Processed organic food usually contains only organic ingredients. If non-organic ingredients are present, the United States and Australia limit that to 5% of ingredients. Foods claiming to be organic must be free of artificial food additives, and are often processed with fewer artificial methods (no chemical ripening, no food irradiation, and no genetically modified ingredients, for example). Often, they are produced/processed using energy-saving technologies, and packaged using recyclable or biodegradable materials wherever possible.
Early organic food consumers were seeking fresh, non-chemically treated, or minimally processed food and bought directly from growers, right at the form or at farmers markets: Their mantra was, "know your farmer, know your food."
As demand for organic foods grew, with high volumes through mass outlets and supermarkets, the grower-consumer connection (and verbal verification) weakened and better standards evolved. Product labeling, like "certified organic," third-party inspections, and government regulations developed.

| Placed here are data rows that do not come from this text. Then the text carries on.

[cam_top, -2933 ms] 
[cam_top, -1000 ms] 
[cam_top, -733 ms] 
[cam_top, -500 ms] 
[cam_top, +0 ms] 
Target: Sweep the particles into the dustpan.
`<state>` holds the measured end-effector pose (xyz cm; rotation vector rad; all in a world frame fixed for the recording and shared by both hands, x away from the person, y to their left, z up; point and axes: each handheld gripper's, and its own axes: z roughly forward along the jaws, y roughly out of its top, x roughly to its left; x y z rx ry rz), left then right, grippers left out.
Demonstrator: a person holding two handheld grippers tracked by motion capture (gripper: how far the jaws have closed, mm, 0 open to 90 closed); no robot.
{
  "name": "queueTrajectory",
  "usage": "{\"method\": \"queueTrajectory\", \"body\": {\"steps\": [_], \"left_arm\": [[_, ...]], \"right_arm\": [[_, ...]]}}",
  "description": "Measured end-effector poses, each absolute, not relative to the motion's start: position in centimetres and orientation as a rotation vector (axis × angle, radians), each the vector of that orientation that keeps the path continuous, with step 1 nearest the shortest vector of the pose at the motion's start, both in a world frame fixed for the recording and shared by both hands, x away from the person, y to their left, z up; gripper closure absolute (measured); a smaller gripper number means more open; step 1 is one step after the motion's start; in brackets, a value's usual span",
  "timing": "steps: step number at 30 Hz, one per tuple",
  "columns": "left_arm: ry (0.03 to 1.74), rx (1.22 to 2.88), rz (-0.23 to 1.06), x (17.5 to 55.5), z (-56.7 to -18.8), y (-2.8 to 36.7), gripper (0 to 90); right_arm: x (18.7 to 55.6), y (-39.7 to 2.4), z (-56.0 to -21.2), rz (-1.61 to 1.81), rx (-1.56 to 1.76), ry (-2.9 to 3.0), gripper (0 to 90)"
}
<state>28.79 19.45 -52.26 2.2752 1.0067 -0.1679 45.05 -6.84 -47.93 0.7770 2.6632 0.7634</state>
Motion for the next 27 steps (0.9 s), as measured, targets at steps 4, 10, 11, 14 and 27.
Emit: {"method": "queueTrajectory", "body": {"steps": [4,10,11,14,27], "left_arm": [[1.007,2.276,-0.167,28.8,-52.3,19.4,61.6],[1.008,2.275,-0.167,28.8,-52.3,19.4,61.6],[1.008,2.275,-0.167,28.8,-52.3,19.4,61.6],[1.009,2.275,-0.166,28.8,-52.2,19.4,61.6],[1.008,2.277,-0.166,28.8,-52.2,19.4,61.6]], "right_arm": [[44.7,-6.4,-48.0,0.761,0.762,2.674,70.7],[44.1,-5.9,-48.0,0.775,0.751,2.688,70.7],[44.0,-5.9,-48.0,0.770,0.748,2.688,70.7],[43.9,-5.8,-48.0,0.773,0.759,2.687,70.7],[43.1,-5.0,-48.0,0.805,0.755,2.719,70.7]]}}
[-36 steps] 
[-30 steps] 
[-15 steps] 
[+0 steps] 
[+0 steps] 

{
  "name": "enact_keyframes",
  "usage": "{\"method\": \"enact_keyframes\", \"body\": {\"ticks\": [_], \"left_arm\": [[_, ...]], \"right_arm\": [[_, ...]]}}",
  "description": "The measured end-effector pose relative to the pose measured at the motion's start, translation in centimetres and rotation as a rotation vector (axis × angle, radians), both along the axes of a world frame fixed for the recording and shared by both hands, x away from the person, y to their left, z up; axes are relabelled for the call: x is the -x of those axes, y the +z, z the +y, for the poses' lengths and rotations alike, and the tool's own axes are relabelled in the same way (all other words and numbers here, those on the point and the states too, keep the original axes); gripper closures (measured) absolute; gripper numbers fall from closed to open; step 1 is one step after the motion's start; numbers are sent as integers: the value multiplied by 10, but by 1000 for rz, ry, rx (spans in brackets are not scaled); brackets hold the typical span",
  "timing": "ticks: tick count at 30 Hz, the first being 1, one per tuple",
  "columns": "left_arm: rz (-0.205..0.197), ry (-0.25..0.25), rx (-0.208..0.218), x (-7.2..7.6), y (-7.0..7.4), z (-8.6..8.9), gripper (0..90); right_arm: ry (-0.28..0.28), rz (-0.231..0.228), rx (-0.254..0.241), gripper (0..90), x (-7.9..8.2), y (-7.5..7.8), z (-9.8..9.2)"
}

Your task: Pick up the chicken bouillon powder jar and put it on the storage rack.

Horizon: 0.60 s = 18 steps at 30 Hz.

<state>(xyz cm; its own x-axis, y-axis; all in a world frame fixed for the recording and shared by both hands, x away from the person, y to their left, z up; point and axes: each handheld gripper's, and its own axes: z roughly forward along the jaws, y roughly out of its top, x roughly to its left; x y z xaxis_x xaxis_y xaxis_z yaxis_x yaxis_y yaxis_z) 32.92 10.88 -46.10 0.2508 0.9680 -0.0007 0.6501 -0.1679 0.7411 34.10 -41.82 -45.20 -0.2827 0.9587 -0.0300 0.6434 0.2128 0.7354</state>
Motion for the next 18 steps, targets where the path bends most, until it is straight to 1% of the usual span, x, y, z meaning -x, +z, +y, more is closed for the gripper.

One US study found that organic farms had a 20% smaller yield from using 50% less fertilizer and 97% less pesticide. Also , because organically managed soil has a higher quality, drought will impact organic farmers' yields less than other farmers. A Danish study found that, for a given area, organic farms of potatoes, sugar beet and seed grass have half the output of conventional farms, suggesting that organic methods will be unable to feed the world's growing population. Another study suggests that raising average world yields to modern organic methods would increase the worlds food supply by 50 %.
Interestingly, while organic farming in developed countries produce roughly 92% of the yield of conventional agriculture, they produced 80% more than conventional farms in developing countries. This is because the materials needed for organic farming (ie access to quality manure to replenish soils) are more accessible than synthetic farming materials are to farmers in some poor countries.